It might not be showing 2X in current benchmarks, but certainly the GPU isn’t a slouch and it definitely doesn’t “show almost no gains” vs. the iPad 4/A6X

http://www.anandtech.com/show/7460/apple-ipad-air-review/4

On the GPU front, Apple does increase performance over the iPad 4 as well - despite having a narrower memory bus. The increase in performance ranges from 40 - 70% depending on workload. I suspect we’re beginning to see some of the limits of 28nm here as Apple would’ve traditionally gone for an even larger GPU.
 
So what have Intel been doing the past couple of years exactly? I know they have improved on power consumption and what not but compared to how fast things are moving in the ARM world how exactly are Intel planning on competing in the long run?

At this speed it's only a few years until Apple's own Ax SoC's are more or less equal to Intel's offerings with lower power consumption and less heat created why would Apple carry on using Intel's chips in the future? Have Intel blinded themselves with the lack of competition from AMD and completely ignored the upcoming market that is ARM or something?
Intel has been focusing on reducing power consumption, and iGPUs. Since AMD has been left in the dust, they are focusing on Nvidia and ARM. Nvidia is being targeted by making lower and mid tier offerings obsolete. Haswell has now brought the end of lower tier nvidia offerings, and the Iris Pro has started creeping into the mid tier. Broadwell's claims of 40% performance improvement should overtake the mid tier. After Broadwell, who knows.
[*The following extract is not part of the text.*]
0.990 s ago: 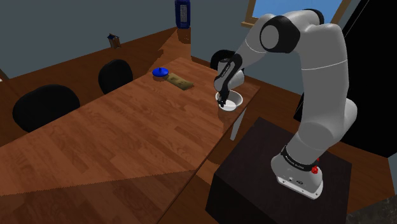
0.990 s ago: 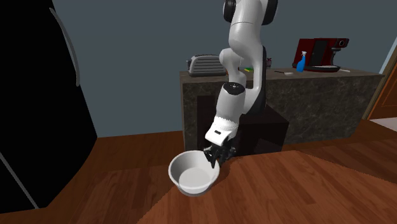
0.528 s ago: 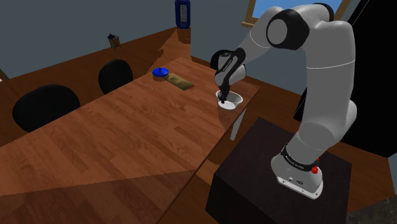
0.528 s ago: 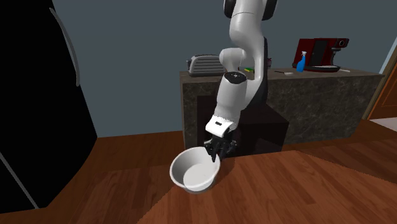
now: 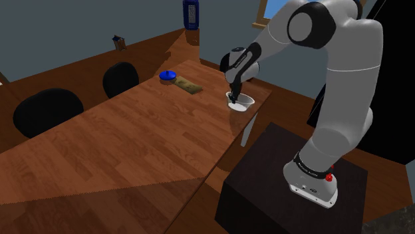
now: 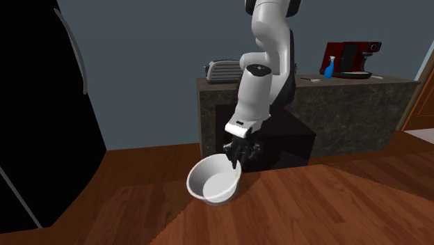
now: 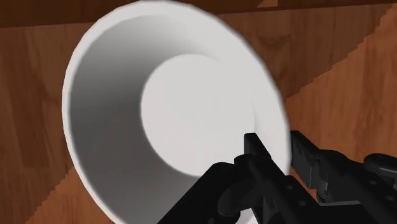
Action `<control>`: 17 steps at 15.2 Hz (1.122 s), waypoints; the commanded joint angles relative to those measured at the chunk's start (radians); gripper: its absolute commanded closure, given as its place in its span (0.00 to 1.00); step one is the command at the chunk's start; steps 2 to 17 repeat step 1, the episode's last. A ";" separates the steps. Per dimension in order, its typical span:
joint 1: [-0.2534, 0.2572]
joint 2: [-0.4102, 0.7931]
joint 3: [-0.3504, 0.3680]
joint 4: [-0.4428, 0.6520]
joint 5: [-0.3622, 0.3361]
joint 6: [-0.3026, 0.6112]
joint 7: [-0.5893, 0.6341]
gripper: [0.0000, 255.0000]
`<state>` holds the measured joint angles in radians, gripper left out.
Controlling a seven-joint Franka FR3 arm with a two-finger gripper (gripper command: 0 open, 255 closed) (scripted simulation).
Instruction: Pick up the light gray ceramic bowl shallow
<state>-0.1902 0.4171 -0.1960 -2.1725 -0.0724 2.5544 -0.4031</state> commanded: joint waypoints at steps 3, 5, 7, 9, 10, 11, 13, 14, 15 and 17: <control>0.000 -0.008 -0.001 0.000 -0.001 -0.007 -0.002 1.00; 0.000 -0.008 -0.001 0.000 -0.001 -0.007 -0.002 1.00; 0.000 -0.008 -0.001 0.000 -0.001 -0.007 -0.002 1.00; 0.000 -0.008 -0.001 0.000 -0.001 -0.007 -0.002 1.00; 0.000 -0.008 -0.001 0.000 -0.001 -0.007 -0.002 1.00; 0.000 -0.008 -0.001 0.000 -0.001 -0.007 -0.002 1.00; 0.000 -0.008 -0.001 0.000 -0.001 -0.007 -0.002 1.00; 0.000 -0.008 -0.001 0.000 -0.001 -0.007 -0.002 1.00; 0.000 -0.008 -0.001 0.000 -0.001 -0.007 -0.002 1.00; 0.000 -0.008 -0.001 0.000 -0.001 -0.007 -0.002 1.00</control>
As far as ARM, intel is focusing on power consumption with it's Clover Trail+ Atom.

The nvidia battle seems to be more mature of the two, but intel is working feverishly to bust into the tablet/phone market. In the end AMD's reduced pressure has slowed the overall performance gains from intel, but they are focusing on the other two "threats/enemies"
 
I'm not happy at how fast these expensive devices become outdated. :eek:

Wait until you see the people crying and banging their heads against walls when the iPad Pro comes out next February. Probably with a A7X (another doubling of processor speed) and hopefully 256GB of storage.
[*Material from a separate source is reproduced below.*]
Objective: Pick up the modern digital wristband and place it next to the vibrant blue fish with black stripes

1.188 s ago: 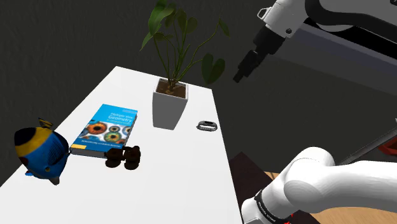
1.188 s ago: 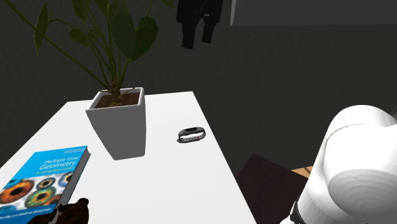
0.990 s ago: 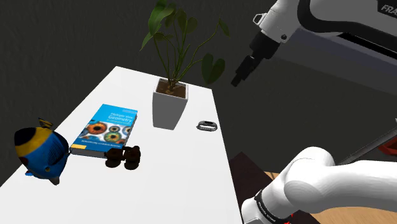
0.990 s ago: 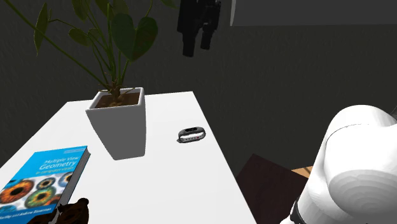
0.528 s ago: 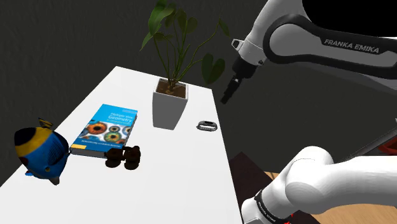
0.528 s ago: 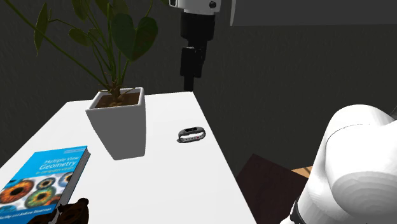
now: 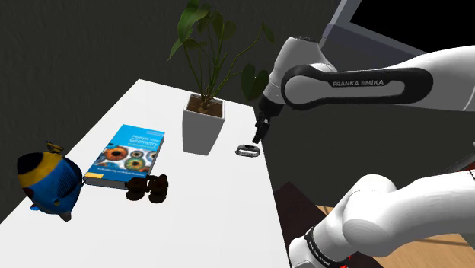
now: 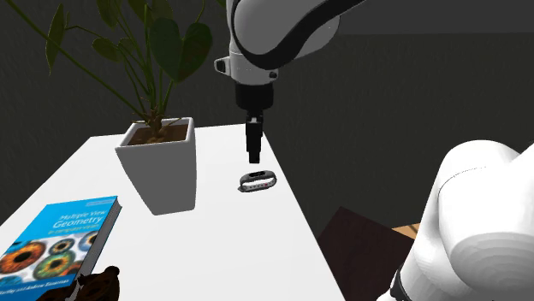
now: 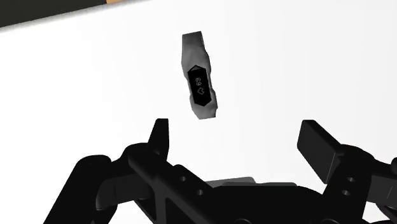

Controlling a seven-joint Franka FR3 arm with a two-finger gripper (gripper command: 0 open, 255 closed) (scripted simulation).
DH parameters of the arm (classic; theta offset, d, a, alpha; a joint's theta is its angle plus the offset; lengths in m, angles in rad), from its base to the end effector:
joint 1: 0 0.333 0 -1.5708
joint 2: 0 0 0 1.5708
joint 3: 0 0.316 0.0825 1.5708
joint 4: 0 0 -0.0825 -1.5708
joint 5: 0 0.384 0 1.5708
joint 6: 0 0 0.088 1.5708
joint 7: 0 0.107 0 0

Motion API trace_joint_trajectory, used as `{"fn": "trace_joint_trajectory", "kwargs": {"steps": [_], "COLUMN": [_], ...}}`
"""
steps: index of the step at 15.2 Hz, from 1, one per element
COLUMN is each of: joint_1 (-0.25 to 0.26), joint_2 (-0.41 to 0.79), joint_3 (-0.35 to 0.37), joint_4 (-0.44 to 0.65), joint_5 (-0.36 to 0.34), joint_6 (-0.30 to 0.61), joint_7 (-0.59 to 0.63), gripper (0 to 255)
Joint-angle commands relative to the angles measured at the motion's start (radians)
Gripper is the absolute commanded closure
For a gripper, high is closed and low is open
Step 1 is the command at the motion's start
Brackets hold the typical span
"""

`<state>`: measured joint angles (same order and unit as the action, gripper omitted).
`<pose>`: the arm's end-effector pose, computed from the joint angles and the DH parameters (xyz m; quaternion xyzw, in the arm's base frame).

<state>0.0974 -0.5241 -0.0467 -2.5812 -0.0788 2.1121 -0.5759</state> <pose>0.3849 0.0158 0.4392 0.9436 0.3290 0.0207 0.0289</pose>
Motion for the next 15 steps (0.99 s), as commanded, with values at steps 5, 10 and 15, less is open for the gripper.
{"fn": "trace_joint_trajectory", "kwargs": {"steps": [5,10,15], "joint_1": [0.004,-0.001,-0.004], "joint_2": [0.178,0.231,0.261], "joint_3": [-0.035,-0.040,-0.042], "joint_4": [-0.045,-0.073,-0.085], "joint_5": [-0.073,-0.082,-0.086], "joint_6": [0.194,0.276,0.318], "joint_7": [-0.143,-0.140,-0.137], "gripper": [0,0,0]}}
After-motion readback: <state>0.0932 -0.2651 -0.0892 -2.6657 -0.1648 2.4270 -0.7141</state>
Apple did it to us before going from the 3rd Gen to the 4th Gen. They're like an abusive spouse. They let us know what they're going to do to us, but we pretend this time is different and when they hit us again, we're surprised. Not me and not this time. The name change alone is a solid indication of where they're going. I had every intention of selling my youngest child into slavery to get the iPad Air on Friday, but I've decided to take it easy and just rent him out for duct cleanings and save up the money for early next year. :)

I know...I know...bad daddy. :(
 
Wow, I have a third generation iPad, the Air blows it out of the water performance wise, I mean that's a LOT faster.

I mean I wasn't planning to upgrade given the 3rd gen is retina but that sort of boost is mighty tempting.

Oh the temptation.

*must* resist, *must* resist:p
 
So what have Intel been doing the past couple of years exactly? I know they have improved on power consumption and what not but compared to how fast things are moving in the ARM world how exactly are Intel planning on competing in the long run?

At this speed it's only a few years until Apple's own Ax SoC's are more or less equal to Intel's offerings with lower power consumption and less heat created why would Apple carry on using Intel's chips in the future? Have Intel blinded themselves with the lack of competition from AMD and completely ignored the upcoming market that is ARM or something?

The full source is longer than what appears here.